_DESCRIPTION OF THE TASK_
Repeat verbatim, and only, the lines of the data below, beginning at the line that contains "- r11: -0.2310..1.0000" and stopping after the line that contains "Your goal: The".

** RECORDED INFORMATION follows **

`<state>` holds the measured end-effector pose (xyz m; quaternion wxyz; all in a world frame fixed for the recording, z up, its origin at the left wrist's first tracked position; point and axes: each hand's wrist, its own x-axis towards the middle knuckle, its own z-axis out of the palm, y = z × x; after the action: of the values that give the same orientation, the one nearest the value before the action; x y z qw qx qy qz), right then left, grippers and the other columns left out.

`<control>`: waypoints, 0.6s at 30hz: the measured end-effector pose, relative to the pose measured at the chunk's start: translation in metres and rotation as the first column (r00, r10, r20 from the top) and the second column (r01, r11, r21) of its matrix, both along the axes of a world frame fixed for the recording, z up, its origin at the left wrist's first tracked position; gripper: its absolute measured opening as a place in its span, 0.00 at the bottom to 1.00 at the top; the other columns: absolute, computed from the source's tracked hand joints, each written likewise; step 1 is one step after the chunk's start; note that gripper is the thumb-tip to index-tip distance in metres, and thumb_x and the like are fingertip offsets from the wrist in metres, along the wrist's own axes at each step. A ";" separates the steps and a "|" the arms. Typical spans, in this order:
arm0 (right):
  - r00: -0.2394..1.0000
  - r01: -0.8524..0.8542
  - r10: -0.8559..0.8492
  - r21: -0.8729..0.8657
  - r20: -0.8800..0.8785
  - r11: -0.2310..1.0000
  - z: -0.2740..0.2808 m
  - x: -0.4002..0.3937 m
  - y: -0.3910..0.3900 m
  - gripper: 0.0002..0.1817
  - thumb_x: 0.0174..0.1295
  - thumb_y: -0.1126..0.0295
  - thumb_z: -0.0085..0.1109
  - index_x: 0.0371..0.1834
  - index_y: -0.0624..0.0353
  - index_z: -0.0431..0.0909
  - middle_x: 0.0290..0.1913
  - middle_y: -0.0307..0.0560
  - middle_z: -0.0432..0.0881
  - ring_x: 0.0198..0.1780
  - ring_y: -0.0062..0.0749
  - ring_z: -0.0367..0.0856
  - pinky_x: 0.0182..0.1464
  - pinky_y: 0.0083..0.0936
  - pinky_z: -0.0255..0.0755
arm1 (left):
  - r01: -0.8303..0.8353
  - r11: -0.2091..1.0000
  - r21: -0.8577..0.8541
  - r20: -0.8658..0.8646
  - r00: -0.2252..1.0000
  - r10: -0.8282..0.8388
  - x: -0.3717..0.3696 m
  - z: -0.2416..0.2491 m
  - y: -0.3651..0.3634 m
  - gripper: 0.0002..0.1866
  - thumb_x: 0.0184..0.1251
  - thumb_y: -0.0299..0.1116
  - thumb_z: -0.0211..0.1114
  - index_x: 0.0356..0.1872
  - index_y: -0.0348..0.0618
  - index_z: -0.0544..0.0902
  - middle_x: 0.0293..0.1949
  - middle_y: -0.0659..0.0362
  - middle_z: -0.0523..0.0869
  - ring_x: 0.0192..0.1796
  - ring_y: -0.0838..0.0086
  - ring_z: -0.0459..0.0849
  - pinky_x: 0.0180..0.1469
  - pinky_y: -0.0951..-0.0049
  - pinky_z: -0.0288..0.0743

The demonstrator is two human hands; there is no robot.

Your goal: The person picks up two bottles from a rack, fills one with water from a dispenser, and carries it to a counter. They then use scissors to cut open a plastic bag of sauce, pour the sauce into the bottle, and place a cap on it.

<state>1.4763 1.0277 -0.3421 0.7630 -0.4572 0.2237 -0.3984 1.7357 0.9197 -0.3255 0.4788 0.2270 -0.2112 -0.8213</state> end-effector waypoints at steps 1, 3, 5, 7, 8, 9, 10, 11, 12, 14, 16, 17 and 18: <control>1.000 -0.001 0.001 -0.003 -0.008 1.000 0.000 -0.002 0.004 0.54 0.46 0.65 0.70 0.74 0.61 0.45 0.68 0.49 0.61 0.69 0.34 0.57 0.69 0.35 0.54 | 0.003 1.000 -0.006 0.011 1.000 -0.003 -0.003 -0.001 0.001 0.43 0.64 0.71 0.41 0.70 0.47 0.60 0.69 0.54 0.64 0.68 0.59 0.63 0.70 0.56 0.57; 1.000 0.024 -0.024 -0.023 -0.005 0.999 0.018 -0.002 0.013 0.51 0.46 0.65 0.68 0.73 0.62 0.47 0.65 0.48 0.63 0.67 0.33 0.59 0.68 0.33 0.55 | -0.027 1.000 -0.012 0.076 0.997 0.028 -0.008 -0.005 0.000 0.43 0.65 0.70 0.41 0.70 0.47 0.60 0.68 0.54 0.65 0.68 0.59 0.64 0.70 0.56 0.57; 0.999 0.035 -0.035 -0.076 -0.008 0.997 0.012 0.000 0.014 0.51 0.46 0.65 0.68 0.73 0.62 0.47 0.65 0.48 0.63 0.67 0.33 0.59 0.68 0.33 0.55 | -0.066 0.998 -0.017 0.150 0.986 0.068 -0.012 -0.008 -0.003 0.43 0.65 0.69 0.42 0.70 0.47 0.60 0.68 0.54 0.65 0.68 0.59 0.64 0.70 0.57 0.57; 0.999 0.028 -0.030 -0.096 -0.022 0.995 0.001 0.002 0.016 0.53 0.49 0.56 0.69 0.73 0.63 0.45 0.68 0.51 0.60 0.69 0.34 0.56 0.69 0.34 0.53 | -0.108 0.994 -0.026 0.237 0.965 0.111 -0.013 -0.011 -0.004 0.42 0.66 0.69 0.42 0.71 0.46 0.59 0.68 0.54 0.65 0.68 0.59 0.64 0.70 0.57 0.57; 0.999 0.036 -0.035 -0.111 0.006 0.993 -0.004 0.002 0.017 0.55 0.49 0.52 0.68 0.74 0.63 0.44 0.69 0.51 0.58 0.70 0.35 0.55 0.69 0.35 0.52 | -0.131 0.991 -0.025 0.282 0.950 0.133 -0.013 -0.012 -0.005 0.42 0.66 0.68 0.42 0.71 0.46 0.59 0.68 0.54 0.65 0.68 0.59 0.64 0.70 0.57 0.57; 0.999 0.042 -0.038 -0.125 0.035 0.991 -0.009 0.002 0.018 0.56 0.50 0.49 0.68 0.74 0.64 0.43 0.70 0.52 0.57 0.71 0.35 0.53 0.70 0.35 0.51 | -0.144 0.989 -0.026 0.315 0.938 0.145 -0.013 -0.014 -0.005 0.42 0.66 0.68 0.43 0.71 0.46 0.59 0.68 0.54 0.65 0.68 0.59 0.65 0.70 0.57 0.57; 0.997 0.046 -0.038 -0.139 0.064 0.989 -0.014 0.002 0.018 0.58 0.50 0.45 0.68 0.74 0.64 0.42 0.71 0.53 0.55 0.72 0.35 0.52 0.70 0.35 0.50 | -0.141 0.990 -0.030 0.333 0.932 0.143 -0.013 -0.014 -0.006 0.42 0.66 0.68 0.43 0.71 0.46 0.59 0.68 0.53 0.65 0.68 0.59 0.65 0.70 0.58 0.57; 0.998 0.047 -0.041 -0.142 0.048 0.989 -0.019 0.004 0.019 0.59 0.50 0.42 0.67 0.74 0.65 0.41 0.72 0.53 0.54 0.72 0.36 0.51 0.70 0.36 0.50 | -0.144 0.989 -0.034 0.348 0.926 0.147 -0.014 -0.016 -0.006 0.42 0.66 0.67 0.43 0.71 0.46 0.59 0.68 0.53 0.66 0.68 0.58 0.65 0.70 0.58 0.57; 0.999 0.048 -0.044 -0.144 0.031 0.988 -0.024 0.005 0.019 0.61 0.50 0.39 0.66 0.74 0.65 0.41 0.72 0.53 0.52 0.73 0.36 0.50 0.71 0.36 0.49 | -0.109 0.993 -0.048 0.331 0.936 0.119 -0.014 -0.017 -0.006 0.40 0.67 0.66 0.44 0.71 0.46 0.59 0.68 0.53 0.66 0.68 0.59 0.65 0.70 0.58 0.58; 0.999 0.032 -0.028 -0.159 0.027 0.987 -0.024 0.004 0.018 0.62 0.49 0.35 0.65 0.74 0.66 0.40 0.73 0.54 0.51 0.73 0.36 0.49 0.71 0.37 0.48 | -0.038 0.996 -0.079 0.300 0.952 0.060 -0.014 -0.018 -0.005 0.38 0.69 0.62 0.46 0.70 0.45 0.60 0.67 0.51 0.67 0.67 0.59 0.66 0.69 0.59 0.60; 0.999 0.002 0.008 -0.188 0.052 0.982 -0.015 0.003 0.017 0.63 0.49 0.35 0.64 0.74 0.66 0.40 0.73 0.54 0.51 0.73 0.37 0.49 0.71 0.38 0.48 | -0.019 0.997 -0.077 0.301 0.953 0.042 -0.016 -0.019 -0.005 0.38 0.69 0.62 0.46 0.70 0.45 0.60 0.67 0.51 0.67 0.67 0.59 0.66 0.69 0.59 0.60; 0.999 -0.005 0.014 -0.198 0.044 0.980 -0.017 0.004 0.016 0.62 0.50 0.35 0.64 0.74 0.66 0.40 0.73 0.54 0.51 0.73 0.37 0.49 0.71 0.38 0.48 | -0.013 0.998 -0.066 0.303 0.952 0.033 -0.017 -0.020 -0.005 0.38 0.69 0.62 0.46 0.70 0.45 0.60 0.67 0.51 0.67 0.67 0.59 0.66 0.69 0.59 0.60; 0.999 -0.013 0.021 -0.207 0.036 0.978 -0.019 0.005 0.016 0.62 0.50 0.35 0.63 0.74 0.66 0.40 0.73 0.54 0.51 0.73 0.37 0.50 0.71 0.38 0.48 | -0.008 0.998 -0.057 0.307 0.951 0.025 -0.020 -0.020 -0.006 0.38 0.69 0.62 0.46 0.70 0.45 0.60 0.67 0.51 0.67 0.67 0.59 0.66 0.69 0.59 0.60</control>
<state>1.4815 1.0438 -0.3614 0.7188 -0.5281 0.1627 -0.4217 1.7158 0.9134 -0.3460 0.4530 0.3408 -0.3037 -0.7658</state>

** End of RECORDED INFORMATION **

_RESULT_
  - r11: -0.2310..1.0000
  - z: -0.2740..0.2808 m
  - x: -0.4002..0.3937 m
  - y: -0.3910..0.3900 m
  - gripper: 0.0002..0.1817
  - thumb_x: 0.0174..0.1295
  - thumb_y: -0.1126..0.0295
  - thumb_z: -0.0085..0.1109
  - index_x: 0.0371..0.1834
  - index_y: -0.0624..0.0353
  - index_z: -0.0431..0.0909
  - middle_x: 0.0290..0.1913
  - middle_y: -0.0307..0.0560
  - middle_z: -0.0432..0.0881
  - ring_x: 0.0198..0.1780
  - ring_y: -0.0062..0.0749
  - ring_z: -0.0367..0.0856
  - pinky_x: 0.0182..0.1464
  - pinky_y: 0.0083..0.0936
  - pinky_z: -0.0255..0.0755
arm1 (left):
  - r01: -0.8303..0.8353
  - r11: -0.2091..1.0000
  - r21: -0.8577..0.8541
  - r20: -0.8658..0.8646
  - r00: -0.2252..1.0000
  - r10: -0.8282..0.8388
  - x: -0.3717..0.3696 m
  - z: -0.2416..0.2491 m
  - y: -0.3651..0.3634 m
  - gripper: 0.0002..0.1866
  - thumb_x: 0.0184..0.1251
  - thumb_y: -0.0299..0.1116
  - thumb_z: -0.0211..0.1114
  - index_x: 0.0356..0.1872
  - index_y: -0.0348..0.0618
  - index_z: -0.0544..0.0902
  - middle_x: 0.0293..0.1949
  - middle_y: -0.0659..0.0362
  - middle_z: -0.0523..0.0869
  - ring_x: 0.0192..0.1796
  - ring_y: -0.0838..0.0086
  - ring_z: -0.0459..0.0849
  - pinky_x: 0.0180..0.1469
  - pinky_y: -0.0951..-0.0049
  - pinky_z: -0.0288..0.0743

The demonstrator is two human hands; there is no robot.

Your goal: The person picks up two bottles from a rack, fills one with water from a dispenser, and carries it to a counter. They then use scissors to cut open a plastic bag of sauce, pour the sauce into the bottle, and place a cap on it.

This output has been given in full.